4. the method according to any one of claim 1-3, is characterized in that: any one in the monoclonal antibody of described erythromycin monoclonal antibody secreted by hybridoma cell strain 5B2,6C1 and 6D9: 5B2,6C1 and 6D9.

5. the method according to any one of claim 1-4, is characterized in that: step 1) in, the solute of the solution of the erythromycin standard items of described a series of concentration known is erythromycin standard items, and solvent is borate buffer solution;

The volumetric molar concentration of described borate buffer solution is 45-55mmol/L, and pH value is 8.0-8.5;

Described a series of concentration known is 1000ng/mL, 500ng/mL, 250ng/mL, 125ng/mL, 62.5ng/mL, 31.25ng/mL, 15.625ng/mL, 7.8125ng/mL, 3.906ng/mL and 1.953ng/mL10 gradient concentration.
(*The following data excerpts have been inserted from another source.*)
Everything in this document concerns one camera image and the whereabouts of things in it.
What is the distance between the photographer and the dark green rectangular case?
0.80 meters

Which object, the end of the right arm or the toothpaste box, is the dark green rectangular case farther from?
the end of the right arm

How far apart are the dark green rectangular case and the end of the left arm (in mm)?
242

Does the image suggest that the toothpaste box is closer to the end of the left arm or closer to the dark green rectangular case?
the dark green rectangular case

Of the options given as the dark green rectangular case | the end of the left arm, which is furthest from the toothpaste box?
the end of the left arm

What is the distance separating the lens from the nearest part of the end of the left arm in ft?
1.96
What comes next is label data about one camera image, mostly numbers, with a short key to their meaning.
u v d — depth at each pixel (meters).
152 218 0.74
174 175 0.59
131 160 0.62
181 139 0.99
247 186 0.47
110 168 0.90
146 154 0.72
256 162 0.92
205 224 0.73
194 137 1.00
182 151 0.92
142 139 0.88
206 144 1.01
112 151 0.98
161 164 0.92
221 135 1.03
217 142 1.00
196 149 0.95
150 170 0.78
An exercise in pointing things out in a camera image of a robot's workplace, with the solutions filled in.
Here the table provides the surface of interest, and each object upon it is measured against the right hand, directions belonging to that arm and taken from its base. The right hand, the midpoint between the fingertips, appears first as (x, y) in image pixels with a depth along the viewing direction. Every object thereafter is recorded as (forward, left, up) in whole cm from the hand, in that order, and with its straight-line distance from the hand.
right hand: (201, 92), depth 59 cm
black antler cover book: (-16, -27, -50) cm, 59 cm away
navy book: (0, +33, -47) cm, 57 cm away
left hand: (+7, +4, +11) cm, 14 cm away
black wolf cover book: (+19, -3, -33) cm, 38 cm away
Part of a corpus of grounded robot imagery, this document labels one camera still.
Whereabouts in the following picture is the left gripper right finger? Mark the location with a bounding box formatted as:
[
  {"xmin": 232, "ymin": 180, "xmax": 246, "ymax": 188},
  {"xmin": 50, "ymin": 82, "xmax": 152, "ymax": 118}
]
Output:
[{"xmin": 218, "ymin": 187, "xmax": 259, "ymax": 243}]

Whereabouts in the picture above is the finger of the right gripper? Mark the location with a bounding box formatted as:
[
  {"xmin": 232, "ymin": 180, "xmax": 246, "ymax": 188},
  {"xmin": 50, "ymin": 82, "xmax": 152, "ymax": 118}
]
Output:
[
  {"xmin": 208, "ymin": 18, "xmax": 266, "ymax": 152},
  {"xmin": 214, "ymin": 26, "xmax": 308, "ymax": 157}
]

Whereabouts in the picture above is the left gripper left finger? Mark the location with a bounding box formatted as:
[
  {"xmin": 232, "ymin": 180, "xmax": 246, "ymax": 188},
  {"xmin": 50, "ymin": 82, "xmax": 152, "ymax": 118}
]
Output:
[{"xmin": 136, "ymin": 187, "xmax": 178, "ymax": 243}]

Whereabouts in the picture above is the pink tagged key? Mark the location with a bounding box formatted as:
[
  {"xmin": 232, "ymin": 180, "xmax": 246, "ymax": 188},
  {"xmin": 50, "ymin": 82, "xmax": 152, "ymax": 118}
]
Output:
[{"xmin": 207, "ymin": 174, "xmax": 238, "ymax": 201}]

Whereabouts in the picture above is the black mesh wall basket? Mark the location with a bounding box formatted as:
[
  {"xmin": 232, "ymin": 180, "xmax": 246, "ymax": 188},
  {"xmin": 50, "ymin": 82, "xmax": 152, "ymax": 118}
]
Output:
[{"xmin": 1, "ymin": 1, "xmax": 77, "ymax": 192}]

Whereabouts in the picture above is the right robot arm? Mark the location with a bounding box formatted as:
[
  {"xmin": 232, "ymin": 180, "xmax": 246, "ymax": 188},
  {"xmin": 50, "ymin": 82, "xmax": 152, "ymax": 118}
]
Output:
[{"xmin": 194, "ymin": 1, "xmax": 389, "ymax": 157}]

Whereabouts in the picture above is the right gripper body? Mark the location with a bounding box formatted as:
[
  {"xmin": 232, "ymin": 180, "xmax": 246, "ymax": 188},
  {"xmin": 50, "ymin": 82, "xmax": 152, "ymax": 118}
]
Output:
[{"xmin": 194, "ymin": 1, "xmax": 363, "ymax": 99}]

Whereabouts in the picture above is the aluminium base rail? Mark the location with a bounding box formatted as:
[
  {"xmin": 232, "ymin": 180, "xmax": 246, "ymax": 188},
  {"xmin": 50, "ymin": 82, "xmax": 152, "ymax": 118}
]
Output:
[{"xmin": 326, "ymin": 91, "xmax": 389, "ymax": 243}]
6. the method according to any one of claim 1-5, is characterized in that: step 1) in, the working concentration of described fluorescent marker is for being 15nM;

The concentration of described erythromycin monoclonal antibody solution is working concentration is 8 μ g/mL;

Step 1) and step 2) in, the solution of described erythromycin standard items, described fluorescent marker solution and described erythromycin monoclonal antibody solution mix with equal-volume, and described volume is 70 μ L-100 μ L.

7. the method according to any one of claim 1-6, is characterized in that: step 1) and step 2) in, the temperature of described competitive reaction is 20-25 DEG C, and the time is 1-5min;

Step 1) and step 2) in, the condition determination of described fluorescence polarization value is: when described fluorescent marker is ERM-FITC, ERM-DTAF or ERY-CMO-4 '-AMF time, excitation wavelength is 485nm, and emission wavelength is 530nm, cutoff value is 515nm; When described fluorescent marker is ERM-AF647, excitation wavelength is 644nm, and emission wavelength is 685nm, cutoff value is 665nm.

8. the method according to any one of claim 1-7, is characterized in that: step 1) in, the drafting of described typical curve is carried out according to the quadruplex parameters in OriginPro8.0 software.

9. the method according to any one of claim 1-8, is characterized in that: step 2) in, described testing sample is animal food, specifically can be milk.

10. the application of the method according to any one of claim 1-9 in animal food in erythromycin content detection, described animal food specifically can be milk.